Package: detox
Version: 1.2.0-5
Severity: normal
Tags: upstream patch
Dear Maintainer,
detox does not "pass through" - that is, when configuring a .tbl table
file with not default, or "default" with nothing else on the line,
followed by those changes I want to achieve with my files, detox fails
to achieve desired outcome. Instead with certain UTF-8 characters, detox
creates malformed output characters (i.e. incomplete).
Here's an example of what I cannot achieve with detox (only changing a
few problematic chars, keeping all the greek, cyrillic etc chars),
running in uxterm (or xterm -u8):
$ cat /home/justa/etc/detox/ztest.tbl
start
0x0026 _and_ # AMPERSAND
# Chars to translate to _
0x0020 _ # space
0x0021 _ # !
0x0022 _ # "
0x0024 _ # $
0x0027 _ # '
0x002a _ # *
0x002f _ # /
0x003a _ # :
0x003b _ # ;
0x003c _ # <
0x003e _ # >
0x003f _ # ?
0x0040 _ # @
0x005c _ # \
0x0060 _ # `
0x007c _ # |
# Chars to translate to -
0x0028 - # (
0x0029 - # )
0x005b - # [
0x005d - # ]
0x007b - # {
0x007d - # }
end
$ cat ~/.detoxrc
sequence gnu {
utf_8 {filename "/home/justa/etc/detox/ztest.tbl";};
};
$ env|egrep "LOC|LANG|UTF|utf|LC"
LC_ALL=zen.UTF-8
MAILCHECK=0
LANG=zen.UTF-8
XTERM_LOCALE=zen.UTF-8
unset -v CLASSPATH_LOCAL;
$ # (my custom locale is just UTF-8 with a custom default date format)
$ touch "mÉ Æ.txt"
$ ls *txt; ls -l *txt; ls -lb *txt
mÉ Æ.txt
-rw------- 1 justa justa 0 Apr 30 22:04 mÉ Æ.txt
-rw------- 1 justa justa 0 Apr 30 22:04 mÉ\ Æ.txt
What I want is for the file "mÉ Æ.txt" to end up with the following
name:
mÉ_Æ.txt
but instead as we can see:
$ detox -vs gnu *txt
Scanning: mÉ Æ.txt
mÉ Æ.txt -> m .txt
$ ls *txt; ls -l *txt; ls -lb *txt
m? ?.txt
-rw------- 1 justa justa 0 Apr 30 22:04 m? ?.txt
-rw------- 1 justa justa 0 Apr 30 22:04 m\207\ \204.txt
and we see that some malformed chars have been created,
(whatever that is, I'm not sure).
The patch, thanks to Vasily Kolobkov, is quite simple - basically just a
missing "continue;" is added in a couple of places, fixing up the
clean_safe and clean_iso8859_1 methods. There's probably a similar
change needed in clean_utf_8 method - this is not yet done.
Patch 1 is just the fix.
Patch 2 adds example table files for fine grained "cascading" in user
defined detox config sequences.
Patch 3 tidies up the "sample" filenames, which don't need to end with
".sample" and are actually required in a normal installation anyway, and
so e.g. on Debian stable, result in duplicate files (should be symlinks
at least, but shouldn't be duplicated anyway - DRY/ remove redunancy).
-- System Information:
Debian Release: 8.7
APT prefers stable-updates
APT policy: (500, 'stable-updates'), (500, 'proposed-updates'), (500,
'stable')
Architecture: amd64 (x86_64)
Kernel: Linux 4.9.0-0.bpo.2-amd64 (SMP w/4 CPU cores)

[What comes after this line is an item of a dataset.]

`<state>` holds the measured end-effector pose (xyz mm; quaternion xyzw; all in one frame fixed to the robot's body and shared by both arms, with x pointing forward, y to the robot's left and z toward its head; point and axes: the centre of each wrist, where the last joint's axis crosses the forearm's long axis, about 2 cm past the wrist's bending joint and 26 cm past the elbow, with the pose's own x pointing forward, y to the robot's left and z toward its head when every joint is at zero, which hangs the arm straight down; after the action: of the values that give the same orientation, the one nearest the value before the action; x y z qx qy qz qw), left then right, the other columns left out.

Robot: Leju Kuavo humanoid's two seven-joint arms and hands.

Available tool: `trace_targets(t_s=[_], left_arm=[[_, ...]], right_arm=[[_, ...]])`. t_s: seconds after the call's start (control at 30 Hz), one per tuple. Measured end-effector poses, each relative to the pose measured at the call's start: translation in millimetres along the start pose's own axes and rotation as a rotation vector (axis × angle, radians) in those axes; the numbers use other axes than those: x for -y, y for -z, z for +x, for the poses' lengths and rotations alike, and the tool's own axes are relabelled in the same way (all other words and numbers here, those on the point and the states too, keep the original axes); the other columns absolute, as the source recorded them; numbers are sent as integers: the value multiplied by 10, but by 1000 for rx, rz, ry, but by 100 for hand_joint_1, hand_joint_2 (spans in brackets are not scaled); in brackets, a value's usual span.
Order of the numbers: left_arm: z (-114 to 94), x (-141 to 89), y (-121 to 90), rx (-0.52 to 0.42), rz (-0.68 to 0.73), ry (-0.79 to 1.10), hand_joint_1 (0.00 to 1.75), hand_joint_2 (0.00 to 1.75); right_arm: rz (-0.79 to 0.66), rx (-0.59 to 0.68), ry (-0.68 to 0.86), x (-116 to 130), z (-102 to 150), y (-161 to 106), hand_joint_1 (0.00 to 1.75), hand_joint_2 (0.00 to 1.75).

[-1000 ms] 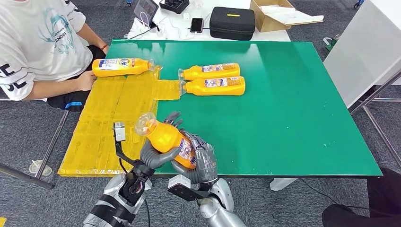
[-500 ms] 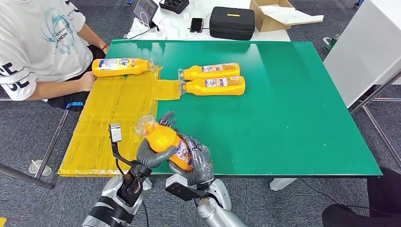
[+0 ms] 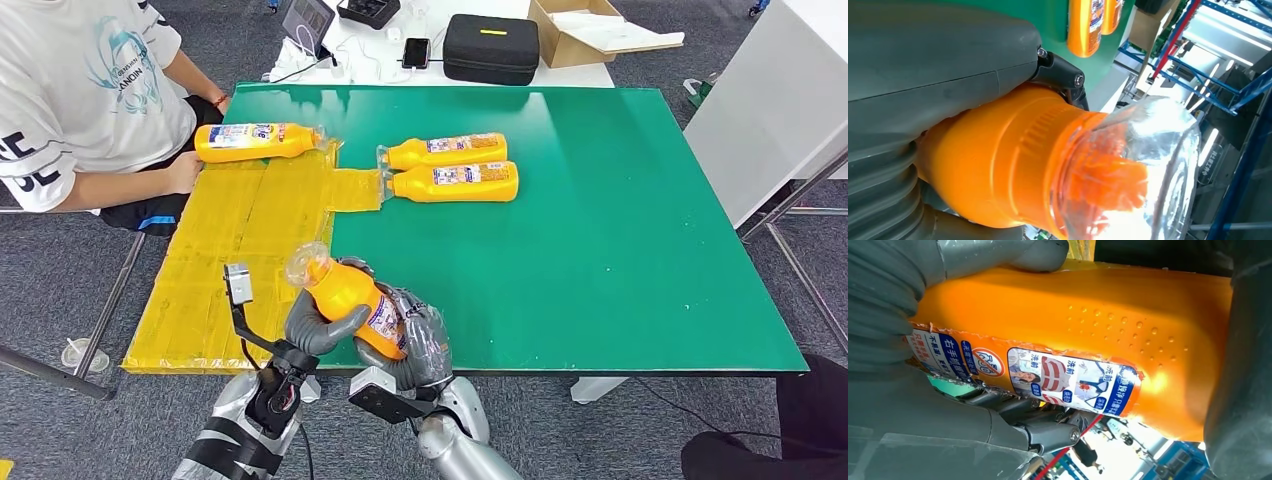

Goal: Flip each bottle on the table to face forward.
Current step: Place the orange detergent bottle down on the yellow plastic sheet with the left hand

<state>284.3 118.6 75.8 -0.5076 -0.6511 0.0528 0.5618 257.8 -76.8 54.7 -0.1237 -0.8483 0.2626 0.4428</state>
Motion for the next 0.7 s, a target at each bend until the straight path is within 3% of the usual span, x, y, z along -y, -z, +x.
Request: trace_targets(t_s=[0.1,0.17,0.2,0.27,0.3,0.33,0.43,0.7], left_arm=[[16,7,12,5,-6,8,175,175],[25,14,22,8,-11,12,175,175],[29,17,27,10,-13,14,175,175],[32,23,34,13,-15,15,175,175],[33,27,39,15,-16,16,175,175],[35,33,47,18,-18,17,175,175],[51,55,82,27,-25,27,175,175],[175,133,280,116,58,217,175,175]], right_arm=[[-5,6,-16,26,-15,23,173,175],[-10,8,-24,40,-24,34,158,175],[-12,8,-27,46,-27,38,128,175],[-15,11,-36,61,-35,45,47,175],[-16,13,-42,70,-41,50,14,175],[-18,15,-50,82,-47,56,0,131],[-41,13,-70,141,-66,96,0,0],[-181,0,-101,403,-42,340,0,0]])
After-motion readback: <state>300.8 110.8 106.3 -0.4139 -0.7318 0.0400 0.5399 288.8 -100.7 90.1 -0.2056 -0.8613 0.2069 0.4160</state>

Locale: LANG=zen.UTF-8, LC_CTYPE=zen.UTF-8 (charmap=UTF-8) (ignored: LC_ALL set
to zen.UTF-8)
Shell: /bin/sh linked to /bin/dash
Init: systemd (via /run/systemd/system)
Versions of packages detox depends on:
ii libc6 2.19-18+deb8u7
detox recommends no packages.
detox suggests no packages.
-- no debconf information